■ **Exercise details**
What lines below mention the word "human"? Copy each one.

═════ Supplied data

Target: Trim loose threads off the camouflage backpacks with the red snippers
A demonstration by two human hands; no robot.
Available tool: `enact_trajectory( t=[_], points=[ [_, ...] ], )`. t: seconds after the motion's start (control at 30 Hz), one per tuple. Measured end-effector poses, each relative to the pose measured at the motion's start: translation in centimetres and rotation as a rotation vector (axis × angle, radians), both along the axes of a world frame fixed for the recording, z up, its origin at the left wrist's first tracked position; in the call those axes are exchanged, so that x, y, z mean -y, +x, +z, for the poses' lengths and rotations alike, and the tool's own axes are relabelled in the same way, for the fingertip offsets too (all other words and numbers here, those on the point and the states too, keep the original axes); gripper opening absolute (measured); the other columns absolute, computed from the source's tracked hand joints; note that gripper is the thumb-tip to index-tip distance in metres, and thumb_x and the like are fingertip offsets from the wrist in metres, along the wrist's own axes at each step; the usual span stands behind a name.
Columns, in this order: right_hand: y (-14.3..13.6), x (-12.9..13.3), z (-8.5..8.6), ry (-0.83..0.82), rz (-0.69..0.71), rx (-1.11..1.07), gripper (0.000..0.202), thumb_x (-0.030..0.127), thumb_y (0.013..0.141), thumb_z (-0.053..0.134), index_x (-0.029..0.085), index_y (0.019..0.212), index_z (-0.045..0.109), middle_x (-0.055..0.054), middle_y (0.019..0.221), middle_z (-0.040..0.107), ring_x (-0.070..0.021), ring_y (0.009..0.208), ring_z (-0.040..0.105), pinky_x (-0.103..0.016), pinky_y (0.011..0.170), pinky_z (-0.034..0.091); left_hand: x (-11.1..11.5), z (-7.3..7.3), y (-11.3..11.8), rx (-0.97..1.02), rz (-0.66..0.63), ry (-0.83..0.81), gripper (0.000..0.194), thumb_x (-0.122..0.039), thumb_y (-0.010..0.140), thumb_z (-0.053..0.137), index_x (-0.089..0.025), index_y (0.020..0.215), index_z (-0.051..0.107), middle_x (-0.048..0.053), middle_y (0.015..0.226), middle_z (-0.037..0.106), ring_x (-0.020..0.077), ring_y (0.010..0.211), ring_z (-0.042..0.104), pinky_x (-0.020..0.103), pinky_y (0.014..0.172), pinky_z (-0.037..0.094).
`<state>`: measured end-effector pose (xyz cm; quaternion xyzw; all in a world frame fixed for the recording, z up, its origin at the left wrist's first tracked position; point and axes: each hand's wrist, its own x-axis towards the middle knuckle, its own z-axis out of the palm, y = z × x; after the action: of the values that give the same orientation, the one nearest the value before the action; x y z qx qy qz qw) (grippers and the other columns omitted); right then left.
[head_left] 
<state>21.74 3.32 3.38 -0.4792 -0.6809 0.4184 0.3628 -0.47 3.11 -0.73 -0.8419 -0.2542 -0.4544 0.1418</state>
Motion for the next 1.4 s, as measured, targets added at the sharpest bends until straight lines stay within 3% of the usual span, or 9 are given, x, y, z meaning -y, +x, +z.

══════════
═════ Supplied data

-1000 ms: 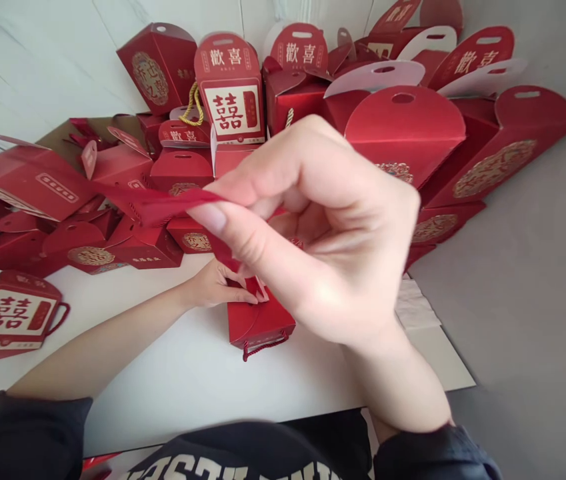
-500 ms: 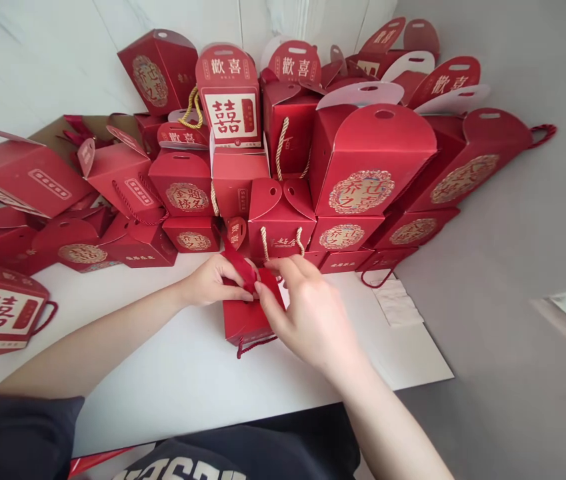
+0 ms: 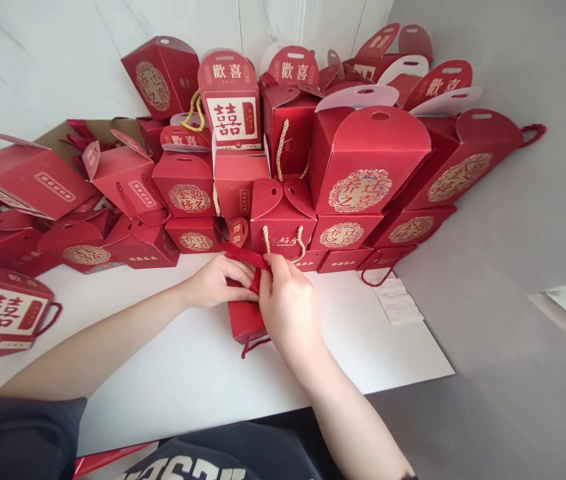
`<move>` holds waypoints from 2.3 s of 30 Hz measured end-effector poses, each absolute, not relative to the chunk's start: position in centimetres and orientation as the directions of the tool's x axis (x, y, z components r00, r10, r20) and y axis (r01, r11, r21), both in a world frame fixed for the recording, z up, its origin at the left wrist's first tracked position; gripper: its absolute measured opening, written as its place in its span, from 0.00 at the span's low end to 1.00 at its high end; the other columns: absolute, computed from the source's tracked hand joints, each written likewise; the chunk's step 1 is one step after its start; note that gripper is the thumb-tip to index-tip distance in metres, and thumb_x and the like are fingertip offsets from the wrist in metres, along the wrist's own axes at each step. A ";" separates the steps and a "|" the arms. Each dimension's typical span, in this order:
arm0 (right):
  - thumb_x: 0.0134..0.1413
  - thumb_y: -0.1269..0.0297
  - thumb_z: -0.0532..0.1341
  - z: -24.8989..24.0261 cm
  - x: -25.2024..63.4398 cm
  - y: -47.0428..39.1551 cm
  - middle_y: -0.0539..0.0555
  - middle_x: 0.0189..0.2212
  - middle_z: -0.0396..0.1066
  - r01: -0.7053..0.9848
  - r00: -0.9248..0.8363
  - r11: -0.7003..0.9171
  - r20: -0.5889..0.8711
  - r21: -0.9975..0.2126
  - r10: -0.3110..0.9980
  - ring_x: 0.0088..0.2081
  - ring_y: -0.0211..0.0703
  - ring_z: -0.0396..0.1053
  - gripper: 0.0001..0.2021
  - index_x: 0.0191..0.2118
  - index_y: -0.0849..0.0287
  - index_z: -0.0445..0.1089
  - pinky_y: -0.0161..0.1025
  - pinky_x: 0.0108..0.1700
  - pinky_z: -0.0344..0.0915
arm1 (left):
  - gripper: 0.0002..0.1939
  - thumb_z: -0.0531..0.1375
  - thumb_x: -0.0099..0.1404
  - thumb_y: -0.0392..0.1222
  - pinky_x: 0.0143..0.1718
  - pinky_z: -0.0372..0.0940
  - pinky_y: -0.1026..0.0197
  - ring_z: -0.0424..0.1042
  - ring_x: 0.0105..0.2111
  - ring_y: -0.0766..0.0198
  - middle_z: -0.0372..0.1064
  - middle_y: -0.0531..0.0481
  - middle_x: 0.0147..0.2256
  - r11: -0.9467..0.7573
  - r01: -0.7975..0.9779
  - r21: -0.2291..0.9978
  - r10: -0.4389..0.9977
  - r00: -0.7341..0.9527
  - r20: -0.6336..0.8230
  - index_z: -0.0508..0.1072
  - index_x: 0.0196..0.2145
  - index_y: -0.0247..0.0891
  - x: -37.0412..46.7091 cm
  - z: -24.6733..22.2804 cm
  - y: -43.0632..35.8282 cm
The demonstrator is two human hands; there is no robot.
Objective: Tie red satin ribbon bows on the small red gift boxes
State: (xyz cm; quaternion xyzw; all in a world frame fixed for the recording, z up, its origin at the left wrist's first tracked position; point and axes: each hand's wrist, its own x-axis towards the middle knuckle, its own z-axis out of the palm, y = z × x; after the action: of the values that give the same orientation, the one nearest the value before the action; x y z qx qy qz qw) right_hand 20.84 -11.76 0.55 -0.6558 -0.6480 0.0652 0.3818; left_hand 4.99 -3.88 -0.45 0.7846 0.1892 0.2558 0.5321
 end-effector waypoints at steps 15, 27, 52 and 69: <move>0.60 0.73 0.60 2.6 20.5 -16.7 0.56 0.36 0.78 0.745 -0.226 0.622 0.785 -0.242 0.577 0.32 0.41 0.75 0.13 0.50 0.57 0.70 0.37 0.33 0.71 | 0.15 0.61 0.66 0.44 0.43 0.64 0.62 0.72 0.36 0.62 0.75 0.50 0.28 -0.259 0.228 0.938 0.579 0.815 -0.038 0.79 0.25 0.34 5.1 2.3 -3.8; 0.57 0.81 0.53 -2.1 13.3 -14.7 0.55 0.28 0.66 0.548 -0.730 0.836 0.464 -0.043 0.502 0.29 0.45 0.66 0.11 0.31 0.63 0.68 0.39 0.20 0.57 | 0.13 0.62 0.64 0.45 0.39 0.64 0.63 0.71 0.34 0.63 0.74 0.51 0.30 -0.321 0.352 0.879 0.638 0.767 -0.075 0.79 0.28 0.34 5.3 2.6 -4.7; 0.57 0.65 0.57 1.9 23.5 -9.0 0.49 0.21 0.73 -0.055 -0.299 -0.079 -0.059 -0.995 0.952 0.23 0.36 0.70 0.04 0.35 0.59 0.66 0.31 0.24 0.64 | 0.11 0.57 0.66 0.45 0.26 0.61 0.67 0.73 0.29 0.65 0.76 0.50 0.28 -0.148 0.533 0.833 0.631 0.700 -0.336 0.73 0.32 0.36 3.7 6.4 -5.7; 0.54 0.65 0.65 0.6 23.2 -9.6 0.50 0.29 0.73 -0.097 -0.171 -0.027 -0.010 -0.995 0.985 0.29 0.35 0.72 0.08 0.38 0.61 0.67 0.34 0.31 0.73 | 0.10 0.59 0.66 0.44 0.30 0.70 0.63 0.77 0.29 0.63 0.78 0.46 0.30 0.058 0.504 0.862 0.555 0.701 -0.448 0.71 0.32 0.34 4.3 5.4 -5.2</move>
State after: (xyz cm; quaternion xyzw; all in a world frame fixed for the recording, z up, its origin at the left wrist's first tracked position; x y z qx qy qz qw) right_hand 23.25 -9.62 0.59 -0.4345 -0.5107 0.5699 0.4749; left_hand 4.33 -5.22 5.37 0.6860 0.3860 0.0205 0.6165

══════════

■ **Solution**
A demonstration by two human hands; no robot.
The demonstrator is two human hands; there is no robot.

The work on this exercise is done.